Closely handwritten letters from the Prince regularly land on the desks of British ministers and their opposition counterparts. Newspaper reports in August revealed that the Prince had held 36 meetings with Cabinet ministers since Britain's coalition government came to power in 2010. The same month, Rupert Murdoch's Sunday Times alleged that the Prince had placed "moles" at the heart of Britain's government. Proof positive, say his critics, that he is interfering in the political process.
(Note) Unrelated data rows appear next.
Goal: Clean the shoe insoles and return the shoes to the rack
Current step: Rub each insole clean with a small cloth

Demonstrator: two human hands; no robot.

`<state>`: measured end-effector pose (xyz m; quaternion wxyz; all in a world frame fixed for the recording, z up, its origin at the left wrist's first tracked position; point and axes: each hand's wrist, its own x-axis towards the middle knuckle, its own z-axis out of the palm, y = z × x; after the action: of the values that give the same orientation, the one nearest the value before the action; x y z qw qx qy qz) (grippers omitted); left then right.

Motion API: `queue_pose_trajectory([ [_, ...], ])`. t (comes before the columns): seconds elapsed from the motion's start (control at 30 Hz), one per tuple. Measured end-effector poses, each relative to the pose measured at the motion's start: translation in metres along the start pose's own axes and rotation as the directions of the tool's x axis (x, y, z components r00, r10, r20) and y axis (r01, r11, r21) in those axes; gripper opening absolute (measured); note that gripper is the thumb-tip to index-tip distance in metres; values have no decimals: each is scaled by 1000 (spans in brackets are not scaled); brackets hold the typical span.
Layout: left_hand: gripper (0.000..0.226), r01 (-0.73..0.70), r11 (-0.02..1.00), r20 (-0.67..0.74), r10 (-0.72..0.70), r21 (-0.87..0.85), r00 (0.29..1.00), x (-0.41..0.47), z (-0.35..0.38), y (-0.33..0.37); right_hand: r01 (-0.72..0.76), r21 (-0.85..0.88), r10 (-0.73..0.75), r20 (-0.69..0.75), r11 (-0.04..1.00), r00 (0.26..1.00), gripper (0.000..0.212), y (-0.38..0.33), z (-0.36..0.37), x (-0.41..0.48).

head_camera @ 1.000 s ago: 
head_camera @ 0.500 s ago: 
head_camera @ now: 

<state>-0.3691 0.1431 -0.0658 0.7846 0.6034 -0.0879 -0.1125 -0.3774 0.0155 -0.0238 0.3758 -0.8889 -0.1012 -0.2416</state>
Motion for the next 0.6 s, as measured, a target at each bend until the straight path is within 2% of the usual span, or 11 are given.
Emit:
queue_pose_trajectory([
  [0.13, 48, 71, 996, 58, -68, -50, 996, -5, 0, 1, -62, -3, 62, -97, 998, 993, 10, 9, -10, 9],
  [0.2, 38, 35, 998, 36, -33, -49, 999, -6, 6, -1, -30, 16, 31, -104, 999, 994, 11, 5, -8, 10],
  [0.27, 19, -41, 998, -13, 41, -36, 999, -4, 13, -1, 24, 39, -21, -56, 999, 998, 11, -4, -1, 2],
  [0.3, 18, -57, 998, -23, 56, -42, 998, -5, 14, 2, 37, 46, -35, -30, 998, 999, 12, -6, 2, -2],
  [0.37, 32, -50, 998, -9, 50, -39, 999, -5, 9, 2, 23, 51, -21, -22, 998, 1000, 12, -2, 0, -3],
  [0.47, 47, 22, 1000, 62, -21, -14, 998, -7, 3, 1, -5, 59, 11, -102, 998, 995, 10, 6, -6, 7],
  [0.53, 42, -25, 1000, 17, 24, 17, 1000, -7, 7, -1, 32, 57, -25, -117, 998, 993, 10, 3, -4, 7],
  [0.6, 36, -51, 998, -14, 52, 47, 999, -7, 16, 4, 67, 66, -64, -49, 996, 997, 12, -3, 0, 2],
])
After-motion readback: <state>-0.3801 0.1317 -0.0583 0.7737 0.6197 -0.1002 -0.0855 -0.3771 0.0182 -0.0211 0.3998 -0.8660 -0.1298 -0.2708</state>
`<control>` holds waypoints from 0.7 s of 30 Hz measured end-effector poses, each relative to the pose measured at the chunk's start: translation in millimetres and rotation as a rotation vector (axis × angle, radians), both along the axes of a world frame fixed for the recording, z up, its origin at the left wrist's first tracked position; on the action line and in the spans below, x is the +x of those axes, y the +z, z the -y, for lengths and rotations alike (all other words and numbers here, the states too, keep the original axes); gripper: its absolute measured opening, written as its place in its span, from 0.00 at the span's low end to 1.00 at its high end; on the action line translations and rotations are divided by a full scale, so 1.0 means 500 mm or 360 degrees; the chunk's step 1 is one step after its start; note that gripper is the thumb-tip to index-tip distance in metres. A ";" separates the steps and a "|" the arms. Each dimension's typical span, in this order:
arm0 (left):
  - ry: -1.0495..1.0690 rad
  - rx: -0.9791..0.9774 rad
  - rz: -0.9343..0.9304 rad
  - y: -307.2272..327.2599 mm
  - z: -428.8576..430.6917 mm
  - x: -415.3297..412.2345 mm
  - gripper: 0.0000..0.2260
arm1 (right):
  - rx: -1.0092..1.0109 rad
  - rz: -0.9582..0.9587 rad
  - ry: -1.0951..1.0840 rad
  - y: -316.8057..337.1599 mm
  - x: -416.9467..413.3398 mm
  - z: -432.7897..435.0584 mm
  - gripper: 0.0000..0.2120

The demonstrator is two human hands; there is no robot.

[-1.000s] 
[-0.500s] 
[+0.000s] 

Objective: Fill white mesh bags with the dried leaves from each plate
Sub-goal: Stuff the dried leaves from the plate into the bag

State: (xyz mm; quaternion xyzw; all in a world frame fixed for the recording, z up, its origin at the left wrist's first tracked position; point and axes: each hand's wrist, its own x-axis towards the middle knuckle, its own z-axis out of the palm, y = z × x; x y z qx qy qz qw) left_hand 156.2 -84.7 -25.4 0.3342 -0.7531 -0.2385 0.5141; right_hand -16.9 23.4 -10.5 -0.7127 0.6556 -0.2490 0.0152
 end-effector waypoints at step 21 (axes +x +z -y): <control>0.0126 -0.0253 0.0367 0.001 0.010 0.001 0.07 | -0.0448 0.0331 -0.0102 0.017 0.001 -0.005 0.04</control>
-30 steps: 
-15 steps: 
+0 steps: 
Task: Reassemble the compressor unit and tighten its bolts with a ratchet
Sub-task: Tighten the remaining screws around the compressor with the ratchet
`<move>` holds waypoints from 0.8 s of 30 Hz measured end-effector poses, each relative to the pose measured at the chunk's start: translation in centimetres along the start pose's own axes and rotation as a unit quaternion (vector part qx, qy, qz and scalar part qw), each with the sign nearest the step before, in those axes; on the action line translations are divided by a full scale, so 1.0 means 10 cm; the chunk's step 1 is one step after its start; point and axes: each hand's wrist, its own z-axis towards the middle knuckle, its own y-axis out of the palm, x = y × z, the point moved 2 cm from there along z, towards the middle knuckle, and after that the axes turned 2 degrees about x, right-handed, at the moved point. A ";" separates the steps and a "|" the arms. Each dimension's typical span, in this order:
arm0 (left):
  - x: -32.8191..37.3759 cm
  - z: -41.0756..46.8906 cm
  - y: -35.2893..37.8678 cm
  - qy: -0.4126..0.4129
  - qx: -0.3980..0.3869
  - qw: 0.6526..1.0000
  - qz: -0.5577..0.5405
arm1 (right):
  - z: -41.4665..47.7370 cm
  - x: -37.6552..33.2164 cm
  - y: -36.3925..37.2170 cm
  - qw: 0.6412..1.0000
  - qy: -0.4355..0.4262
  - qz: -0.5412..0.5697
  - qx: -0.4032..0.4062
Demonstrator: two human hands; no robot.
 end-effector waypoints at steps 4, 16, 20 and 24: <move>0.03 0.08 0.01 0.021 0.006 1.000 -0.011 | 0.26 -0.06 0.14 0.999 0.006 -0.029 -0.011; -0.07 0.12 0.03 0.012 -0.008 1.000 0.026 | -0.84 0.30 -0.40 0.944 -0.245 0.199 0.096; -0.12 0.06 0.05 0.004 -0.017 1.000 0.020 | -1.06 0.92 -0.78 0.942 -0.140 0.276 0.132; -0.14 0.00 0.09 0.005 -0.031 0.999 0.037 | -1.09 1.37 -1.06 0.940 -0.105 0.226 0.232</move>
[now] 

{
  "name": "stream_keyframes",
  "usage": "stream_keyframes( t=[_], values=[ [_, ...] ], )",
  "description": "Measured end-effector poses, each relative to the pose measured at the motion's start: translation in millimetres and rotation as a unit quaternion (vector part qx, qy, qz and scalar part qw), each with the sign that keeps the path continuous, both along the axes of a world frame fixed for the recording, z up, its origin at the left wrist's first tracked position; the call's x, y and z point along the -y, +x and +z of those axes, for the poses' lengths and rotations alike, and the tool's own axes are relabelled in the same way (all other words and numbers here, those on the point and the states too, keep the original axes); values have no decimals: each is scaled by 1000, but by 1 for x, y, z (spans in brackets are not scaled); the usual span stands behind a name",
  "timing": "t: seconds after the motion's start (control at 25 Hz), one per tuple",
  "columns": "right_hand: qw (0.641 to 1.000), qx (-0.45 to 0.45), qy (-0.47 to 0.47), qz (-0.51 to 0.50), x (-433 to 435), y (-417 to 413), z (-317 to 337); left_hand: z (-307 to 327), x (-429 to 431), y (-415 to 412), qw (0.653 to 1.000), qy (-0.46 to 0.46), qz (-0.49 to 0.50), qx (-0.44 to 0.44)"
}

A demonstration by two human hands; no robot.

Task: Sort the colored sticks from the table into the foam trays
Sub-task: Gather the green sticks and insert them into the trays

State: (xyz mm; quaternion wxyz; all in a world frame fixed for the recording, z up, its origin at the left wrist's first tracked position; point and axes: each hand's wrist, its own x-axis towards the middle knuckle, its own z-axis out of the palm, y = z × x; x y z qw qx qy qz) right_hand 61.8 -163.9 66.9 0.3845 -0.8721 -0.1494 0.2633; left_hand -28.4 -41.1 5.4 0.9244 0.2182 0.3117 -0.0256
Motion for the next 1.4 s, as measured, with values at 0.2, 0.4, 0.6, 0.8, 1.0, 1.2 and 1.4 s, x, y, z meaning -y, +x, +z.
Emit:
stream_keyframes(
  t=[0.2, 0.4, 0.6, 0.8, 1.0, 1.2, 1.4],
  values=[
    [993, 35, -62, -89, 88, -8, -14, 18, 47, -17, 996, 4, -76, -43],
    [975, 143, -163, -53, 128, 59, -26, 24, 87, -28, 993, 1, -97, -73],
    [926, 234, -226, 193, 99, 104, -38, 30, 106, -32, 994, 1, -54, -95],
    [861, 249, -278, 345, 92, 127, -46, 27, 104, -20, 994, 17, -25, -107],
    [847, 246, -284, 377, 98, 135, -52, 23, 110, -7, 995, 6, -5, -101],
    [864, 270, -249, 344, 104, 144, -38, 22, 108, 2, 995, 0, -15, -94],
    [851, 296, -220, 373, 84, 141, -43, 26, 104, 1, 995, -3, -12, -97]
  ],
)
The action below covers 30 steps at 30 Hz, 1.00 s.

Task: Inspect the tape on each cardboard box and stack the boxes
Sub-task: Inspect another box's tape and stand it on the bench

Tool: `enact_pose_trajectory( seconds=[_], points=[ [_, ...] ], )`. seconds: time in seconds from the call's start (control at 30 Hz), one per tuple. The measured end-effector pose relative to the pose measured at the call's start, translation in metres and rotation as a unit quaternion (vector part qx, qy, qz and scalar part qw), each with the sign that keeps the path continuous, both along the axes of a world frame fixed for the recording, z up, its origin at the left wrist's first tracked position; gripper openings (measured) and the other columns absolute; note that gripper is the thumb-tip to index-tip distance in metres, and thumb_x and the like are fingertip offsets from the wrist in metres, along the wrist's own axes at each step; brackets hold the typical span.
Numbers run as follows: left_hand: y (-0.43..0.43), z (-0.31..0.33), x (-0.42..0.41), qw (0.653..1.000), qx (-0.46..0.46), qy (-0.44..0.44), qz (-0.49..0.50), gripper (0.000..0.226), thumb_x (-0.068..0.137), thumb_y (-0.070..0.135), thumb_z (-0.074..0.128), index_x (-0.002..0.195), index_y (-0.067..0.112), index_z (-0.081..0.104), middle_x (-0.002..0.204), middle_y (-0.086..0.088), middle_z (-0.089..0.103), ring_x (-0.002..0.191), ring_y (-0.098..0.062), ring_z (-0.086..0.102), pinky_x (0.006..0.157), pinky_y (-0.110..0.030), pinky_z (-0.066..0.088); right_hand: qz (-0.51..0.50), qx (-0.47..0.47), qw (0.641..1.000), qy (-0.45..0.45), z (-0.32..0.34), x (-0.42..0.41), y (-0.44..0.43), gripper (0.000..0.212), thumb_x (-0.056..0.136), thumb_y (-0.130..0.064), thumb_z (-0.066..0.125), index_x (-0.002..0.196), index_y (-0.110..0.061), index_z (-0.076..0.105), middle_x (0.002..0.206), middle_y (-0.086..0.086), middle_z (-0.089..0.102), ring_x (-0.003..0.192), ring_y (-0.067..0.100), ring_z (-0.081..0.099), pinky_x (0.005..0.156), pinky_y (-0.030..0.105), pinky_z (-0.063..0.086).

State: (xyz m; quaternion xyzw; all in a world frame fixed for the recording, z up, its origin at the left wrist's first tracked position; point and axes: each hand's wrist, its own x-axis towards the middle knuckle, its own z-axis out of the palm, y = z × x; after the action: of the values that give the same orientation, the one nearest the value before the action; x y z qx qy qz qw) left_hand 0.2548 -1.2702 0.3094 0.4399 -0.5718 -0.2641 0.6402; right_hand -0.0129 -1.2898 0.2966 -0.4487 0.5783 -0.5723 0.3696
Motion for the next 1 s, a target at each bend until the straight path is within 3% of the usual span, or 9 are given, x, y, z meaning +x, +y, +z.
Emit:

The moles were civil servants on routine assignment to ministries. Past and present ministers also put a different slant on the scare stories. They have found meetings with the Prince useful, if surreal. At first meeting, he resembles his cartoon versions: his face, in conversation, like an Irish dancer remains immobile in the upper reaches, with the lower half doing all the work. Then you listen to his words and find yourself surprised again. "You keep pinching yourself," says one former Cabinet minister, who praises the Prince's expertise and cites examples of his using convening power to help overcome partisan blockages simply by getting people together in a room. "Those who don't like the contents of his views allege constitutional impropriety as a way of undermining the views he holds. Those who don't like his views present them as wacky," says the minister, who adds, "I took him seriously, and he took me seriously."
Off With His Headlines
Britain's mass-market newspapers, which see themselves as the proxies of ordinary people, were never going to give a green-hued, intellectually ambitious Prince with radical ideas a free pass. His temerity in preferring the warmth and cheer of Camilla to a beautiful icon whose image guaranteed newsstand sales deepened hostility. Charles and Camilla married in 2005. By 2010 the Daily Mail claimed the couple were living "separate lives." The second Mrs. Windsor--made the Duchess of Cornwall at her marriage--couldn't cope with royal life.